News
Celebrating the life of William Bates Workman
Date Posted: November 11, 2021 Categories: Uncategorized
One of the pillars of northern anthropology, William B. Workman, passed away on Thursday, November 4, 2021. He was 81.
Bill first came to Alaska as a student in 1962, one of an interdisciplinary team of University of Wisconsin-based researchers that included William Laughlin, Richard Nelson, and Allen McCartney. He went to Kodiak Island, where he worked with Donald Clark. In subsequent years, Bill worked not only on Kodiak, but also in the Alaskan and Canadian interiors and the Kachemak Bay area. After his marriage to Karen in 1967, they collaborated on much of their research.
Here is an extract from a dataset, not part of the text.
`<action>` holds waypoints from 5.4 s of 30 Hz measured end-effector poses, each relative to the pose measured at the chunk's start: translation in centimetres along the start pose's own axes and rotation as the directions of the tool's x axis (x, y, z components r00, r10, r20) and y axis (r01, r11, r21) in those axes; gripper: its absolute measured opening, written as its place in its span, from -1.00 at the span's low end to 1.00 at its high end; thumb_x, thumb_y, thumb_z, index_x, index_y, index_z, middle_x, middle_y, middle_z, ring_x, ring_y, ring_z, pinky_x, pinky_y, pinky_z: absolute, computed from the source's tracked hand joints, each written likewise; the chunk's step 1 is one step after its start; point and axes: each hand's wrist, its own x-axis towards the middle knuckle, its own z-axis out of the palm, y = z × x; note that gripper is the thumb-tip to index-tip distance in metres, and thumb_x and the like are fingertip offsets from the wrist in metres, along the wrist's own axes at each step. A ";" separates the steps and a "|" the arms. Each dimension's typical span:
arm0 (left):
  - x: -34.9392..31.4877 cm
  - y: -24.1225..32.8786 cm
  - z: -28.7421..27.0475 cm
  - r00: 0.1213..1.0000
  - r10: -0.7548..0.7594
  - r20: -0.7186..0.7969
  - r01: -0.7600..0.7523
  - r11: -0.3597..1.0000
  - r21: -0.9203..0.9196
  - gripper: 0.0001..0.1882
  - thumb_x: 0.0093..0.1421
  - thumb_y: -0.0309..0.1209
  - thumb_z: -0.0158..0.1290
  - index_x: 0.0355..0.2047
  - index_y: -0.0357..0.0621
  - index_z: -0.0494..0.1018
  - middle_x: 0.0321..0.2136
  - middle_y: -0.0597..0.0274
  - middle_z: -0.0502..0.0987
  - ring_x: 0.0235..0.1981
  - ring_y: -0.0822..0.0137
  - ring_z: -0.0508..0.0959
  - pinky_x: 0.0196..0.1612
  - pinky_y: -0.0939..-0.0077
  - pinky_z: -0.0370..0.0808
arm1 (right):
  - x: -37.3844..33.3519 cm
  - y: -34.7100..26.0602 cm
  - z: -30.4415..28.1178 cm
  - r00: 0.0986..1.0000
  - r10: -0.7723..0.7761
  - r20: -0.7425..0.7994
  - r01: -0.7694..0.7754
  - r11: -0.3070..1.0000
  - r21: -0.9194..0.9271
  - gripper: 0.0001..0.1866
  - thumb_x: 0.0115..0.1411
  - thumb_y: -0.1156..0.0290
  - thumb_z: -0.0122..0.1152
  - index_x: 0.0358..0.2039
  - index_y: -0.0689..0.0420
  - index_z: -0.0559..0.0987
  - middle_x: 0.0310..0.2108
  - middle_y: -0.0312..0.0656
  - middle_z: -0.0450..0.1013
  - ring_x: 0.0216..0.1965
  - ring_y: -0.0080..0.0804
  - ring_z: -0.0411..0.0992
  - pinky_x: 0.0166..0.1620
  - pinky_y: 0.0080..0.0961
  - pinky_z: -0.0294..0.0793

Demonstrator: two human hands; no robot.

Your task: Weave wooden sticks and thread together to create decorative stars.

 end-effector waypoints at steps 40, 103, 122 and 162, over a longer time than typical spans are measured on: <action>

Always a true gentleman with a characteristic dry humor, Bill served as Professor of Anthropology for nearly 40 years, from 1969 to 1976 at Alaska Methodist University (where he became only the third archaeologist in Alaska) and from 1977 until his 2005 retirement as Emeritus Professor at the University of Alaska Anchorage. After retirement, Bill continued his research and work with students.
Bill leaves an impressive legacy. His published contributions to northern anthropology; his service as co-founder, president, and board member to the Alaska Anthropological Association; the generations of students he mentored in the classroom and the field; and, most of all, his fair, kind, and collegial way of dealing with everyone. He will be sorely missed.
For those interested in more details about Bill and his contributions, a 2008 volume of the Alaska Journal of Anthropology (Vol. 6, Nos. 1&2) was published in his honor.
Karen Workman, Bill’s wife of 53 years, can be reached upon request. An obituary should be published in the Anchorage Daily News in the coming week. Because of the pandemic, a memorial gathering will be held at a later date.